### TASK OBJECTIVE
Somewhere below are a line with "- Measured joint" and a later line with "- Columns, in". Output exactly those lines and all lines between them.

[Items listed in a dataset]

──────────────────────────────

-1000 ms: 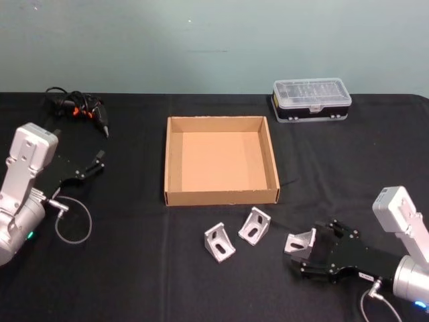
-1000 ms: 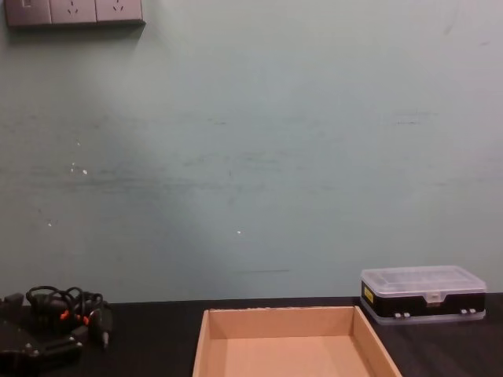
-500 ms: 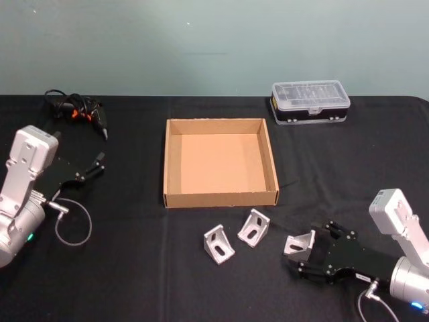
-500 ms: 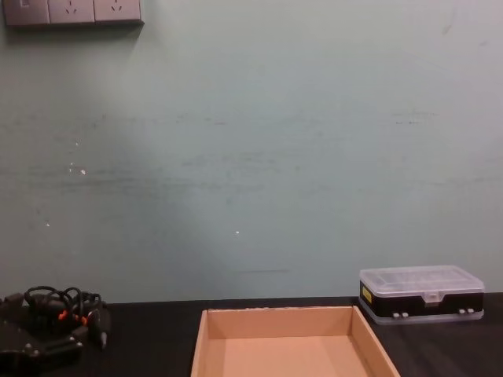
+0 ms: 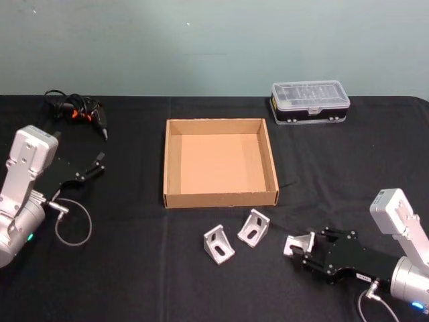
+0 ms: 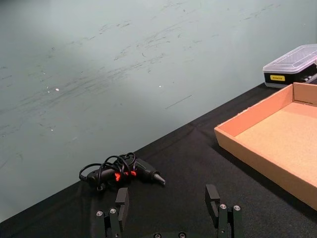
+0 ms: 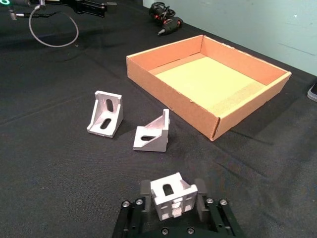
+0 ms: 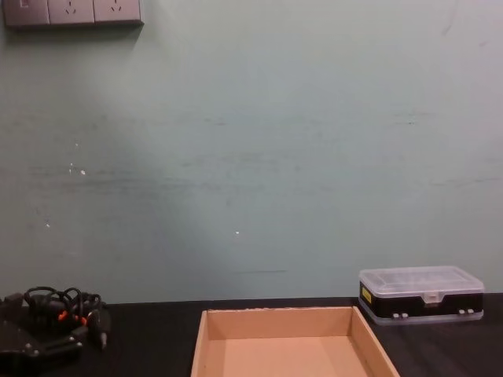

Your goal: Use one hand to pick up the angle iron from the table and place it into the box.

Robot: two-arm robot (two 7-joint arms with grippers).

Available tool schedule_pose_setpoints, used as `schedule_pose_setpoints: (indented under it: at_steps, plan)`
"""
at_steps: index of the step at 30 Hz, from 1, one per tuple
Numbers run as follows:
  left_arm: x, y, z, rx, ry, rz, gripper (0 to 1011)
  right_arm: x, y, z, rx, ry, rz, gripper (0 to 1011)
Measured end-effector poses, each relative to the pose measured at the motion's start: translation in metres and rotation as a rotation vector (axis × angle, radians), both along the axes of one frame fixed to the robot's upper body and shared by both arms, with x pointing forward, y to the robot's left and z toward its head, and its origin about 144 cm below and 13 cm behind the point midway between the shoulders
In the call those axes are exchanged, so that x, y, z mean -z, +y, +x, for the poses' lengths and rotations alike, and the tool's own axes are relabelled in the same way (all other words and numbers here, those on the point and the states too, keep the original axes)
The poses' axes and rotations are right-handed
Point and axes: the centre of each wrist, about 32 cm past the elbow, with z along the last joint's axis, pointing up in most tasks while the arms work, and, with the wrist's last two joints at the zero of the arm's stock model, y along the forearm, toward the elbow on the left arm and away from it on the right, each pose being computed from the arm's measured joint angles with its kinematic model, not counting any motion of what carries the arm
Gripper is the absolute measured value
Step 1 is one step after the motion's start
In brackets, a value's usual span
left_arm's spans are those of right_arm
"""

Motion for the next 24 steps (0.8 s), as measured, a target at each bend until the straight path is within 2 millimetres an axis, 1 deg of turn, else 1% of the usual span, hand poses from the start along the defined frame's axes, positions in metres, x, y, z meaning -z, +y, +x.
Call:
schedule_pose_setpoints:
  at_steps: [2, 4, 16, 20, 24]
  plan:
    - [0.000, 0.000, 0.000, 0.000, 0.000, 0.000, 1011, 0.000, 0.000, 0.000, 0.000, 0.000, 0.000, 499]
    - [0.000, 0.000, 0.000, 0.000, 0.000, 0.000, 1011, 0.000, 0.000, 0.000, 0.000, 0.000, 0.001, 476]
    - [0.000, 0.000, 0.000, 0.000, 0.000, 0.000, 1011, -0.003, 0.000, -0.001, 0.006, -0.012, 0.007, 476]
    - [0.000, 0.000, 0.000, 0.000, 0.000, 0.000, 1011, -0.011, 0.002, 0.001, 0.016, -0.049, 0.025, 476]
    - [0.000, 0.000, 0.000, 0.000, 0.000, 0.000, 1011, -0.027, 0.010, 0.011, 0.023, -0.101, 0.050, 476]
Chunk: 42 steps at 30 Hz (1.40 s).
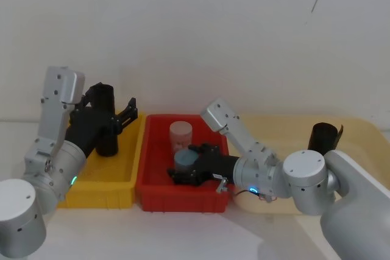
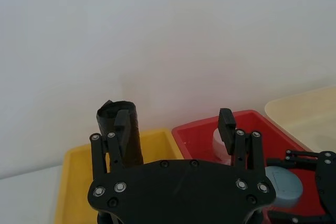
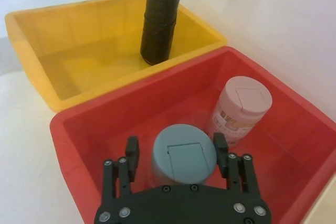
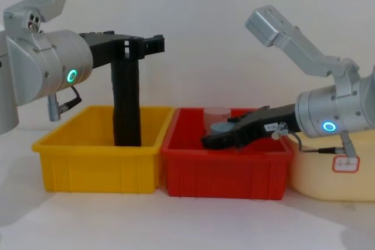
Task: Pick up the garbage bag with the one hand and transfer it to the other hand.
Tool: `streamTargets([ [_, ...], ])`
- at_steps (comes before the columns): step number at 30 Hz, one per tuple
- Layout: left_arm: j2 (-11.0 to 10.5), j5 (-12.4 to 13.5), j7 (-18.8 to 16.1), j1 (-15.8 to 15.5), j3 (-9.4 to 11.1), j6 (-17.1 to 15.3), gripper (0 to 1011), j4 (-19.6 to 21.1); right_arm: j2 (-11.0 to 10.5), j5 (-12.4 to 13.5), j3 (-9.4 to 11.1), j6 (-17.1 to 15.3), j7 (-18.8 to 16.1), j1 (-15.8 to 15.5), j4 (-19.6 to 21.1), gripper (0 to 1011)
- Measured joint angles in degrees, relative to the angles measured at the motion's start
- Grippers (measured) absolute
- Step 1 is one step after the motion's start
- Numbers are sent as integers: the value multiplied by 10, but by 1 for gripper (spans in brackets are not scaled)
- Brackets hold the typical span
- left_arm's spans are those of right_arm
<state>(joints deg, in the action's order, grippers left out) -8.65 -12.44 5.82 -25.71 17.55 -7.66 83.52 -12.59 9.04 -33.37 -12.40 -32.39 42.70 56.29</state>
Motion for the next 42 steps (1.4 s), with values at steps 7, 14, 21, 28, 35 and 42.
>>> streamTargets([
  [7, 0, 0, 0, 0, 0, 0, 1002, 0, -1, -2, 2, -1, 1, -2, 0, 702],
  [14, 0, 0, 0, 0, 0, 0, 1001, 0, -2, -4, 5, 2, 3, -4, 3, 690],
  [21, 0, 0, 0, 0, 0, 0, 1002, 0, -5, -4, 13, 12, 11, -9, 18, 690],
  [28, 0, 0, 0, 0, 0, 0, 1002, 0, -13, -3, 26, 20, 25, -16, 47, 688],
  [35, 0, 0, 0, 0, 0, 0, 1002, 0, -30, -4, 49, 27, 50, -27, 99, 688],
  [42, 0, 0, 0, 0, 0, 0, 1002, 0, -58, -13, 76, 18, 78, -48, 161, 690],
])
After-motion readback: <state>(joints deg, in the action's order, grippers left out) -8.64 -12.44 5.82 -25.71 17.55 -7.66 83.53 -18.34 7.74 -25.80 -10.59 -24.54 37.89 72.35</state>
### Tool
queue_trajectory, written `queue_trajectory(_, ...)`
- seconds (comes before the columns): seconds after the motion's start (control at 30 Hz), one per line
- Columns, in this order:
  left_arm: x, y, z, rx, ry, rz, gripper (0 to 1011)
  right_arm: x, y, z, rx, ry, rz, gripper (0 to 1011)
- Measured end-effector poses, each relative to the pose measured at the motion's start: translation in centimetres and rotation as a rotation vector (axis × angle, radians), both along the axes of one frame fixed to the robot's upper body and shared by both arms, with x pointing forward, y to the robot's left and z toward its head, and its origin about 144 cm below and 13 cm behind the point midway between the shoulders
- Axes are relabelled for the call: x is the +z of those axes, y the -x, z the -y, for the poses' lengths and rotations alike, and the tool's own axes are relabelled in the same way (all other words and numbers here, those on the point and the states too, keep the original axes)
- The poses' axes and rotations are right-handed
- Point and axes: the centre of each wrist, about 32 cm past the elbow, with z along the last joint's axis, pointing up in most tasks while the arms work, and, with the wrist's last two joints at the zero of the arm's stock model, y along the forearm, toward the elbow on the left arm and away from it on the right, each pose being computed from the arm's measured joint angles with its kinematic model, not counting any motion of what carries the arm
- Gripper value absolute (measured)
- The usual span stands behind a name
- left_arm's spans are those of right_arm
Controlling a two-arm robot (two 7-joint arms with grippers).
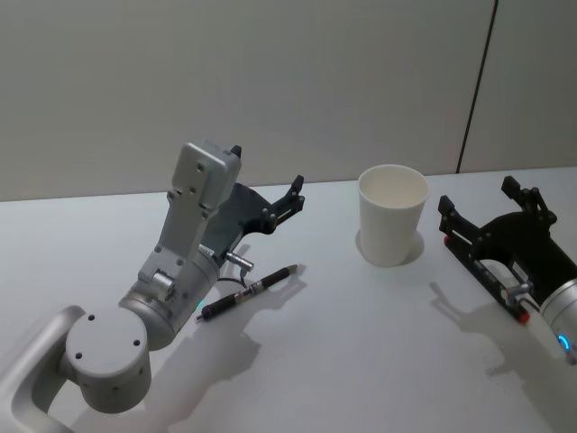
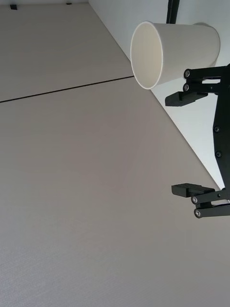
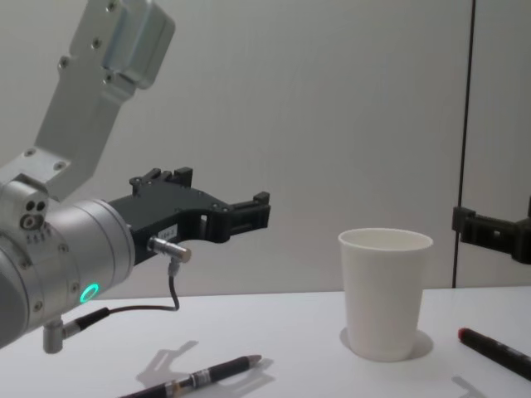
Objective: Place the pen into the pen holder.
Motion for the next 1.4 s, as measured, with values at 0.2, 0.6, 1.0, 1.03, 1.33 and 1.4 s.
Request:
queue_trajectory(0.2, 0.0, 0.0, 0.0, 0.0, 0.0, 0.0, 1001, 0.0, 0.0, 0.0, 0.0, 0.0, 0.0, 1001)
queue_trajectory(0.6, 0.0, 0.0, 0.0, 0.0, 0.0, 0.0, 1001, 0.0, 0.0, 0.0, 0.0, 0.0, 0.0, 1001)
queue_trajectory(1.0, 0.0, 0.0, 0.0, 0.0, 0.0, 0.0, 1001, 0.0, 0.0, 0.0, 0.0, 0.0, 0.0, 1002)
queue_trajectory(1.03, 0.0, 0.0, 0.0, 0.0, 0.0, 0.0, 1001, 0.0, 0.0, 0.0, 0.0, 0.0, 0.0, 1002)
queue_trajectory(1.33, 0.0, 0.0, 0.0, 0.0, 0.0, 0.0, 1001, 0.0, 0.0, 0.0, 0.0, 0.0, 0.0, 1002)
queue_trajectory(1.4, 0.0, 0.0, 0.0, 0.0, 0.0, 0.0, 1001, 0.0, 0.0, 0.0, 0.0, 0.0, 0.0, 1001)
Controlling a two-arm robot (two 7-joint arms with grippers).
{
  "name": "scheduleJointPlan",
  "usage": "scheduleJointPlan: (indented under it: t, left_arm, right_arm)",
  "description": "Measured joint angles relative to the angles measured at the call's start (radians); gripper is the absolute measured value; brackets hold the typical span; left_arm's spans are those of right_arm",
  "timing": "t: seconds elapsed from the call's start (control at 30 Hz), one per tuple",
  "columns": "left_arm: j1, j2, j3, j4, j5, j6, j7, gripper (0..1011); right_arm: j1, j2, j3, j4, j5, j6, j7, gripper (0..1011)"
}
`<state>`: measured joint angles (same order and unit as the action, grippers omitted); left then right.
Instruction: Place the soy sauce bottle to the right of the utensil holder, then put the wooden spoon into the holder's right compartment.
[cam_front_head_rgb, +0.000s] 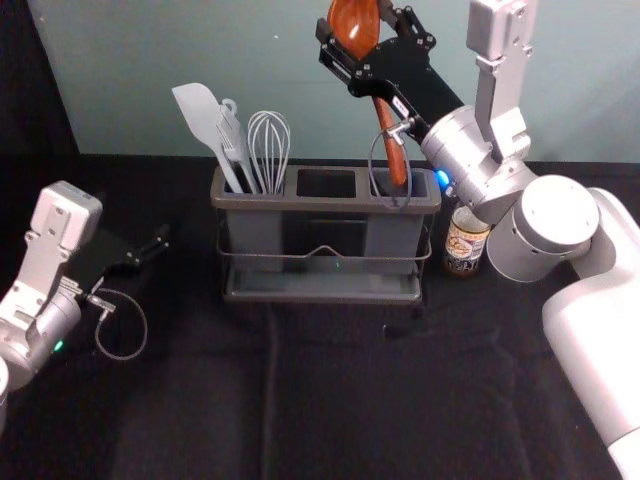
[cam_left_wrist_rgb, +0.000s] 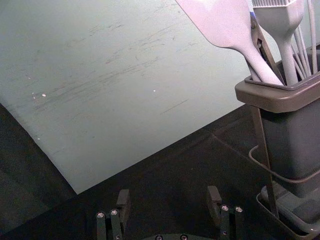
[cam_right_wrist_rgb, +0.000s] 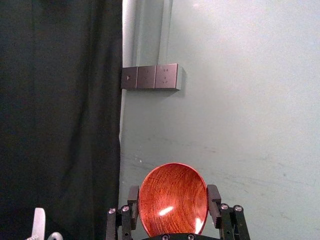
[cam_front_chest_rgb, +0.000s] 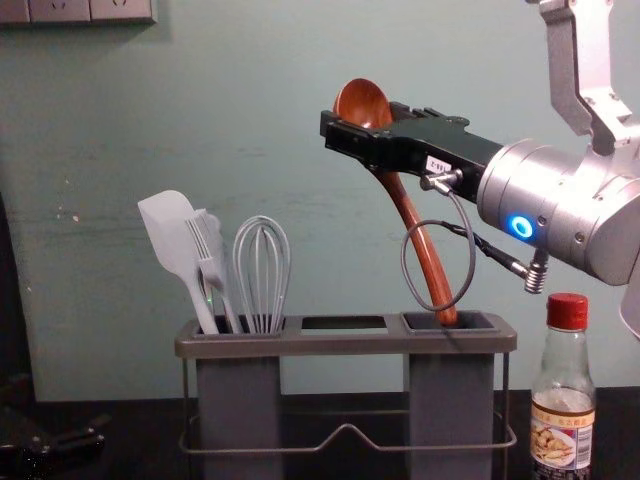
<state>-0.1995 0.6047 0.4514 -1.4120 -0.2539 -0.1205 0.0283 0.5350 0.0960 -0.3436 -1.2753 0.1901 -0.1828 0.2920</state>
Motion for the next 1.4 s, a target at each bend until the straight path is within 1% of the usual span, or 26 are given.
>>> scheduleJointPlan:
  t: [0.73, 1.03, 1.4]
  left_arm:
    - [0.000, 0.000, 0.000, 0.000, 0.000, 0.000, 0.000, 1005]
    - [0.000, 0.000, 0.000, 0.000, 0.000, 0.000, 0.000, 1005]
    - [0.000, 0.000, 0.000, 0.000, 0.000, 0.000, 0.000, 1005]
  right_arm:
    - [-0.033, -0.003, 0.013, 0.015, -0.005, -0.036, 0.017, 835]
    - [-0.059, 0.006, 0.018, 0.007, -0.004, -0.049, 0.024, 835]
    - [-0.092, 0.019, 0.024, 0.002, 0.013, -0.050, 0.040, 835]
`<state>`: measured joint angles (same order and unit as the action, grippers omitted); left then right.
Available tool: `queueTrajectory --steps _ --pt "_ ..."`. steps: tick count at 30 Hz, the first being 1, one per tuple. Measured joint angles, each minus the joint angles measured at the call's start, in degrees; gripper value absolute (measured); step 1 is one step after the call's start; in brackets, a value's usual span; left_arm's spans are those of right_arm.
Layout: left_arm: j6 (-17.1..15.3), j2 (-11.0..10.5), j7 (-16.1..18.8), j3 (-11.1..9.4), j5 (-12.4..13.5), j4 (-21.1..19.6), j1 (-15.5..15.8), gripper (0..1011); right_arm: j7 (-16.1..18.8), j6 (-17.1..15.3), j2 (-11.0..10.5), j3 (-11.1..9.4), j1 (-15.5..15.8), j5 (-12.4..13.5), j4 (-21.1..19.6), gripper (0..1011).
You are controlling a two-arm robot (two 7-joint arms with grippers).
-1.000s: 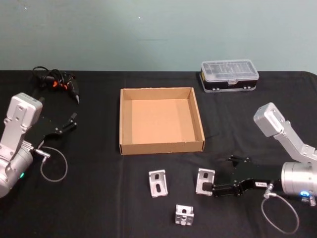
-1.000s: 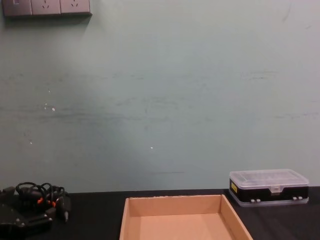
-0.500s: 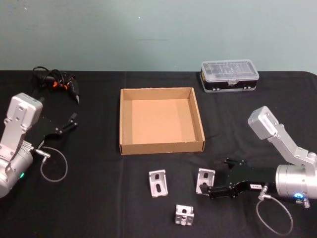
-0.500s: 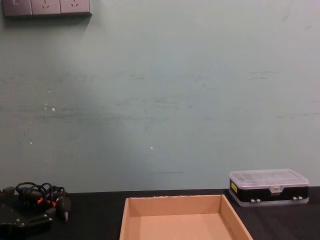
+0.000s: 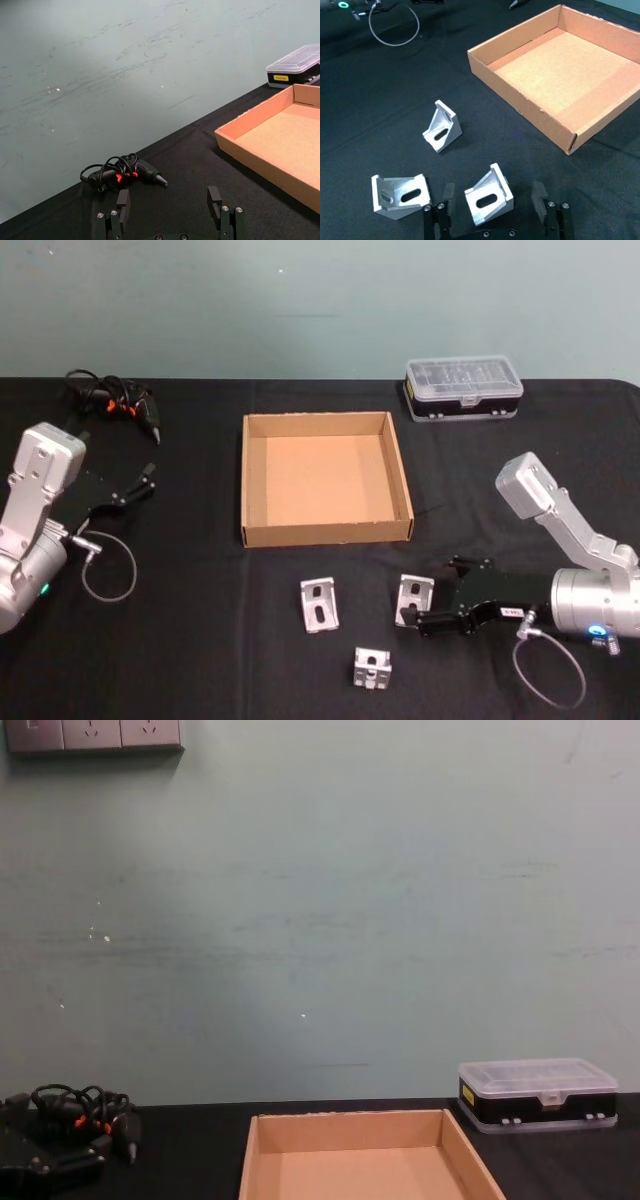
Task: Use one hand to pick up the angle iron from the table and place it into the box.
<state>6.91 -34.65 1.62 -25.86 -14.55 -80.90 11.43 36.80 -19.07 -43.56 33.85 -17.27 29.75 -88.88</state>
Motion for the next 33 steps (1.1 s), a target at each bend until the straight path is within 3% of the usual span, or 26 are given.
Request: queueTrajectory --steps 11,12,13,28,33 --pt "0.0 0.0 0.0 0.0 0.0 0.0 0.0 1011 -0.2 0.33 0.75 0.25 -0.19 -0.7 0.61 735" --pt "0.0 0.0 0.0 0.0 0.0 0.0 0.0 1011 -0.2 0.4 0.78 0.24 -0.18 -0.76 0.65 669" --pt "0.0 0.0 0.0 0.0 0.0 0.0 0.0 1011 -0.2 0.44 0.8 0.24 -0.18 -0.79 0.68 669" --pt "0.0 0.0 0.0 0.0 0.0 0.0 0.0 1011 -0.06 0.84 1.1 0.12 -0.14 -1.3 1.24 170" --pt "0.0 0.0 0.0 0.0 0.0 0.0 0.0 1011 -0.08 0.96 1.25 0.11 -0.09 -1.45 1.36 119"
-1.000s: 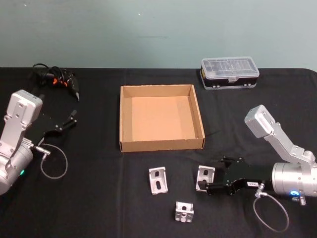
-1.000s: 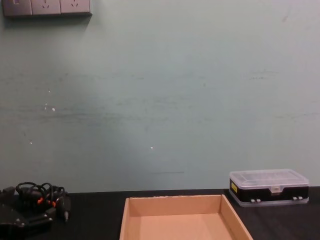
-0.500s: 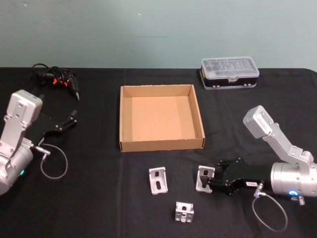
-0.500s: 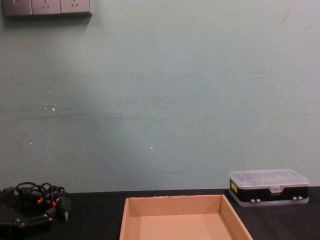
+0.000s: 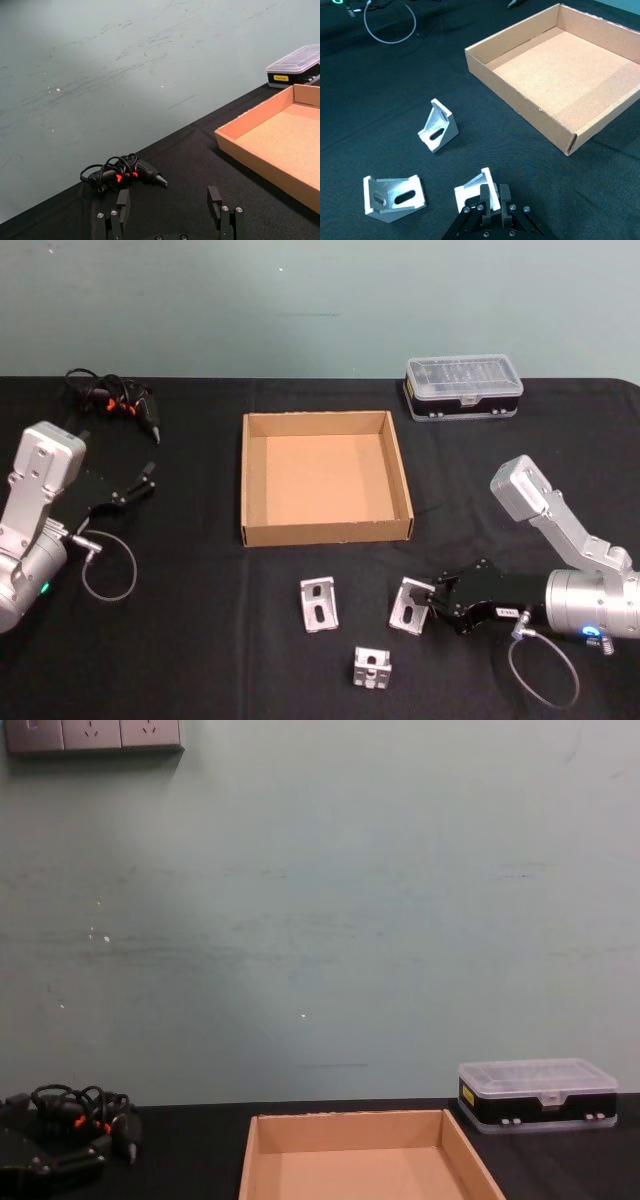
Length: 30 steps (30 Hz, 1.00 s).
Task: Use one hand to pick up the angle iron from the table and place it into the box.
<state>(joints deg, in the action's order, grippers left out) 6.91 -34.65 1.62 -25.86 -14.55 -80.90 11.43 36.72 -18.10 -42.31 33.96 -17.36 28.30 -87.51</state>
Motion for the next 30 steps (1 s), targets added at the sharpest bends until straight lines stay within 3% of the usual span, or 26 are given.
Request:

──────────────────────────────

### ANSWER AREA
- Measured joint angles in degrees, relative to the angles measured at the motion's start
- Grippers (measured) absolute
- Step 1 is one step after the motion's start
- Numbers are sent as integers: the value multiplied by 10, but by 1 for gripper (spans in brackets are not scaled)
- Brackets hold the typical span
- left_arm's spans are those of right_arm
<state>(joints deg, in the action's order, grippers left out) -8.65 -12.44 5.82 -25.71 17.55 -7.66 83.52 -12.59 9.04 -33.37 -12.40 -32.39 42.70 56.29</state>
Motion for the next 42 steps (1.4 s), with values at steps 7, 14, 21, 28, 35 and 42.
>>> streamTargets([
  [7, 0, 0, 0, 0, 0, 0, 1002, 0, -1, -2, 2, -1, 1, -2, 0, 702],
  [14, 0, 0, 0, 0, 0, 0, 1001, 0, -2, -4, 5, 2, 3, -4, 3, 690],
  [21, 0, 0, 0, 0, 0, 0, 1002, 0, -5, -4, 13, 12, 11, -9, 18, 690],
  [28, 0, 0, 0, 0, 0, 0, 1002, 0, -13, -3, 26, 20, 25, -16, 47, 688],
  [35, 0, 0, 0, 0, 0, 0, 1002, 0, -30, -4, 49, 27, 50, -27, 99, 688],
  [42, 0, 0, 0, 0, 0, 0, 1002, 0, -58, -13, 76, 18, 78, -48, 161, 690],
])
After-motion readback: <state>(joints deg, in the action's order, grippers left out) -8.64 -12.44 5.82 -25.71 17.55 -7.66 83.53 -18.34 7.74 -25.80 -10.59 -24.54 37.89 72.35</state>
### Tool
queue_trajectory, written `queue_trajectory(_, ...)`
- seconds (comes before the columns): seconds after the motion's start (control at 30 Hz), one per line
- Columns, in this order:

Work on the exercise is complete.